▶ **TASK TO COMPLETE**: Each line below is to be set down again exactly.

▶ **GIVEN MATERIAL**:
[Start of Attachment]

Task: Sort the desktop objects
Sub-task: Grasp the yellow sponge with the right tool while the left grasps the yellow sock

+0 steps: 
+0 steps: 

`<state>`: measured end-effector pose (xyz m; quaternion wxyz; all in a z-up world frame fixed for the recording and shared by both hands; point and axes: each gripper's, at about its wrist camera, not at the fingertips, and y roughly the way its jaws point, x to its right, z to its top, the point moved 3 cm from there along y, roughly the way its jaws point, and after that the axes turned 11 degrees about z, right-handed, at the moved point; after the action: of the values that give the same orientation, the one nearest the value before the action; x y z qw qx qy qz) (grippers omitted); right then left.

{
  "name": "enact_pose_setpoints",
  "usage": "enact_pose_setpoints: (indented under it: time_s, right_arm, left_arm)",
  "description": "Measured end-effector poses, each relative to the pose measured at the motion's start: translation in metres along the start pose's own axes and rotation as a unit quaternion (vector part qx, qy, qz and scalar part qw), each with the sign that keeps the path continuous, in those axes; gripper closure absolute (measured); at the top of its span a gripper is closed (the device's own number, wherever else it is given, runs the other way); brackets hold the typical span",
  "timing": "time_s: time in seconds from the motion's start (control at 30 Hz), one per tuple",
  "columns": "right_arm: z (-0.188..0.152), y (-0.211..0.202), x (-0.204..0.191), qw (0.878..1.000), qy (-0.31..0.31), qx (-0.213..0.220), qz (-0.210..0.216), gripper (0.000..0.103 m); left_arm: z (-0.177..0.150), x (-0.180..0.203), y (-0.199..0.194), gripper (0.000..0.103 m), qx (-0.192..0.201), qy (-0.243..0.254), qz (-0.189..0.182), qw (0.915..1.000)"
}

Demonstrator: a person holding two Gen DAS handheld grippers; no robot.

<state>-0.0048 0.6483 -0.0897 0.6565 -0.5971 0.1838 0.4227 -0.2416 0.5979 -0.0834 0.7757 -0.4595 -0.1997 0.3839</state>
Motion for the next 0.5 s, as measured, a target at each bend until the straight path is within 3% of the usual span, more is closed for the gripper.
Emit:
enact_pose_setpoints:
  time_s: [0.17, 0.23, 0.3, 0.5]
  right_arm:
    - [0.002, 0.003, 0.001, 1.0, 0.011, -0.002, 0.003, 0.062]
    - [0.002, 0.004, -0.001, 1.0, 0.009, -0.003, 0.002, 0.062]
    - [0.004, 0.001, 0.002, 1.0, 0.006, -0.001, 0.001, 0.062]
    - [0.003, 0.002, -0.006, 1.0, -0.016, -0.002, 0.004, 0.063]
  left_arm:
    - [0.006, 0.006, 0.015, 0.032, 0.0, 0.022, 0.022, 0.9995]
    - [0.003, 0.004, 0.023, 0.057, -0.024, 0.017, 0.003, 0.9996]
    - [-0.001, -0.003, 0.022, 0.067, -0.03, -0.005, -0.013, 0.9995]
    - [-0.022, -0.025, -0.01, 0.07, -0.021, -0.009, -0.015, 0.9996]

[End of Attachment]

▶ **OUTPUT**:
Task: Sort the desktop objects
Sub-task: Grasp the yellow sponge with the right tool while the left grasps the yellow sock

+0 steps: 
+0 steps: 

`<state>`: measured end-effector pose (xyz m; quaternion wxyz; all in a z-up world frame fixed for the recording and shared by both hands; point and axes: each gripper's, at about its wrist camera, not at the fingertips, and y roughly the way its jaws point, x to its right, z to its top, the point moved 3 cm from there along y, roughly the way its jaws point, and after that the axes turned 11 degrees about z, right-handed, at the moved point; after the action: of the values that give the same orientation, the one nearest the value before the action; x y z qw qx qy qz) (grippers omitted); right then left.

{
  "name": "enact_pose_setpoints",
  "usage": "enact_pose_setpoints: (indented under it: time_s, right_arm, left_arm)",
  "description": "Measured end-effector poses, each relative to the pose measured at the motion's start: translation in metres along the start pose's own axes and rotation as a unit quaternion (vector part qx, qy, qz and scalar part qw), each with the sign that keeps the path continuous, in those axes; gripper closure absolute (measured); at the top of its span a gripper is closed (the device's own number, wherever else it is given, runs the other way); brackets hold the typical span",
  "timing": "time_s: time in seconds from the motion's start (control at 30 Hz), one per tuple",
  "columns": "right_arm: z (-0.188..0.152), y (-0.211..0.202), x (-0.204..0.191), qw (0.878..1.000), qy (-0.31..0.31), qx (-0.213..0.220), qz (-0.210..0.216), gripper (0.000..0.103 m); left_arm: z (-0.177..0.150), x (-0.180..0.203), y (-0.199..0.194), gripper (0.000..0.103 m), qx (-0.192..0.201), qy (-0.243..0.254), qz (-0.189..0.182), qw (0.915..1.000)"
}

Demonstrator: a person holding two Gen DAS handheld grippers; no robot.

<state>-0.0048 0.6483 -0.0897 0.6565 -0.5971 0.1838 0.4227 -0.2416 0.5979 -0.0834 0.7757 -0.4595 -0.1997 0.3839</state>
Motion for the next 0.5 s, as measured, a target at each bend until the straight path is within 3% of the usual span, more is closed for the gripper.
Emit:
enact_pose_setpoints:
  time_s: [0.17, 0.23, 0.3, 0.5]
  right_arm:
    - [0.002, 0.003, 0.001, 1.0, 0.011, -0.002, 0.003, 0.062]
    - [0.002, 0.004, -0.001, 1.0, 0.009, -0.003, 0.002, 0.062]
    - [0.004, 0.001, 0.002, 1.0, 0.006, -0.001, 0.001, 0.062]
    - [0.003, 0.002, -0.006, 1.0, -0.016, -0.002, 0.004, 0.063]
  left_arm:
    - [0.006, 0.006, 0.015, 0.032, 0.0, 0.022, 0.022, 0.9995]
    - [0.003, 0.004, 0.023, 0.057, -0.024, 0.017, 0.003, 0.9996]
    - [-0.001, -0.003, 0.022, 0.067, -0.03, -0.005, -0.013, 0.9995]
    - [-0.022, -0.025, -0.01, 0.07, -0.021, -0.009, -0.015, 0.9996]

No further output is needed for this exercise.